— To do —
Reproduce each line of the material exactly as it reads.

— Data in this exercise —
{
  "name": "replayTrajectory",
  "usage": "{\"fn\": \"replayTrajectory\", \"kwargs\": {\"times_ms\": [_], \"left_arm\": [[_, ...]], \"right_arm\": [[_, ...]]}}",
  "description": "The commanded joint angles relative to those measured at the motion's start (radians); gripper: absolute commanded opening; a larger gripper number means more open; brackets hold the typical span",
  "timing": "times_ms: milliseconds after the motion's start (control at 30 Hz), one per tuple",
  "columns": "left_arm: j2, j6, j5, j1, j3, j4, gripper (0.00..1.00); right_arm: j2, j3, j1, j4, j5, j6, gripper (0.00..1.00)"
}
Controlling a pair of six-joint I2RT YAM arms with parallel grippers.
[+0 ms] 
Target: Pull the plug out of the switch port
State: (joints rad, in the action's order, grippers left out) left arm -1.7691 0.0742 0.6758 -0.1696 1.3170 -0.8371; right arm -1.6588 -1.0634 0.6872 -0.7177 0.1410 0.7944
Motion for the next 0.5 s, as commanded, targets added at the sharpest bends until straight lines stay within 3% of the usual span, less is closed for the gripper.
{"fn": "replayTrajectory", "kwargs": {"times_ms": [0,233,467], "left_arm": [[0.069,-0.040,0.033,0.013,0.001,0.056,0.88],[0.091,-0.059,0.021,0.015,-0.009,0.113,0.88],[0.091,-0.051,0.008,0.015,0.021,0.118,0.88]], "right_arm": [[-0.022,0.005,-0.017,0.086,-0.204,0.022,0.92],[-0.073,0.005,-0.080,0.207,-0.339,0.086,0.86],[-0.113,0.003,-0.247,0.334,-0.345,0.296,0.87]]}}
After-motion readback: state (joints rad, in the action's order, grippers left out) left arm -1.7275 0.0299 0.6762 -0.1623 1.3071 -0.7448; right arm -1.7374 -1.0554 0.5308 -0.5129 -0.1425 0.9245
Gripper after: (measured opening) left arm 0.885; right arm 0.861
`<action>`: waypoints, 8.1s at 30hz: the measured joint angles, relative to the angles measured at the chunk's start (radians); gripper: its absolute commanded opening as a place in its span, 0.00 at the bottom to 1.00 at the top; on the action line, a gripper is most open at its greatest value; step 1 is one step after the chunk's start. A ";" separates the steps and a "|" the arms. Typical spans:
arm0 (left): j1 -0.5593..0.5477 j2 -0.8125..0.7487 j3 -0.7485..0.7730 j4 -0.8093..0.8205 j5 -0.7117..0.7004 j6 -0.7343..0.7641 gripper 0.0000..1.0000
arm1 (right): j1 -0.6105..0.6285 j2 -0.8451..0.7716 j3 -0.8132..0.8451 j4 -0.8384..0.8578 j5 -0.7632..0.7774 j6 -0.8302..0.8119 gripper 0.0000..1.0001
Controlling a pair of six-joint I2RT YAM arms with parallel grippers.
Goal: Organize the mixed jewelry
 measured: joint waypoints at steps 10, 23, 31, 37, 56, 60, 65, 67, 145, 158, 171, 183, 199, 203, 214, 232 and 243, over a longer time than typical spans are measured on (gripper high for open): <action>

— Response below —
{
  "name": "replayTrajectory",
  "usage": "{\"fn\": \"replayTrajectory\", \"kwargs\": {\"times_ms\": [_], \"left_arm\": [[_, ...]], \"right_arm\": [[_, ...]]}}",
  "description": "The commanded joint angles relative to those measured at the motion's start (radians); gripper: absolute commanded opening; a larger gripper number means more open; brackets hold the typical span",
  "timing": "times_ms: milliseconds after the motion's start (control at 30 Hz), one per tuple",
  "columns": "left_arm: j2, j6, j5, j1, j3, j4, gripper (0.00..1.00); right_arm: j2, j3, j1, j4, j5, j6, gripper (0.00..1.00)"
}
Controlling a pair of six-joint I2RT YAM arms with parallel grippers.
[+0 ms] 
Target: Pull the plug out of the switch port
State: (joints rad, in the action's order, grippers left out) left arm -1.7691 0.0742 0.6758 -0.1696 1.3170 -0.8371; right arm -1.6588 -1.0634 0.6872 -0.7177 0.1410 0.7944
Motion for the next 0.5 s, as commanded, targets added at the sharpest bends until straight lines stay within 3% of the usual span, less is closed for the gripper.
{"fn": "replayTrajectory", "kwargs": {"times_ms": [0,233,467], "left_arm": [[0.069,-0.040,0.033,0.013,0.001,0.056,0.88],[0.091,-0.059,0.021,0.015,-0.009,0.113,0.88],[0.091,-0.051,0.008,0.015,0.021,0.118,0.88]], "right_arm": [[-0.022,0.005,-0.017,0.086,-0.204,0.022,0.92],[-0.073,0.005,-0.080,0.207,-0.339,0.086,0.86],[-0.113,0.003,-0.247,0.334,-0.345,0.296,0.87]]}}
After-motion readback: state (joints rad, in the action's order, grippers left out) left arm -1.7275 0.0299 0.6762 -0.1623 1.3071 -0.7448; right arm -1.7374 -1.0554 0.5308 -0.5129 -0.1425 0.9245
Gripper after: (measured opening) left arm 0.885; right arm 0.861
`<action>`: waypoints, 8.1s at 30hz: the measured joint angles, relative to the angles measured at the chunk's start (radians); gripper: its absolute commanded opening as a place in its span, 0.00 at the bottom to 1.00 at the top; on the action line, a gripper is most open at its greatest value; step 1 is one step after the chunk's start. A ";" separates the steps and a "|" the arms. Typical spans:
arm0 (left): j1 -0.5593..0.5477 j2 -0.8125..0.7487 j3 -0.7485..0.7730 j4 -0.8093..0.8205 j5 -0.7117..0.7004 j6 -0.7343..0.7641 gripper 0.0000..1.0000
arm1 (right): j1 -0.6105..0.6285 j2 -0.8451..0.7716 j3 -0.8132..0.8451 j4 -0.8384..0.8578 j5 -0.7632..0.7774 j6 -0.8302..0.8119 gripper 0.0000..1.0001
Controlling a pair of six-joint I2RT YAM arms with parallel grippers.
Goal: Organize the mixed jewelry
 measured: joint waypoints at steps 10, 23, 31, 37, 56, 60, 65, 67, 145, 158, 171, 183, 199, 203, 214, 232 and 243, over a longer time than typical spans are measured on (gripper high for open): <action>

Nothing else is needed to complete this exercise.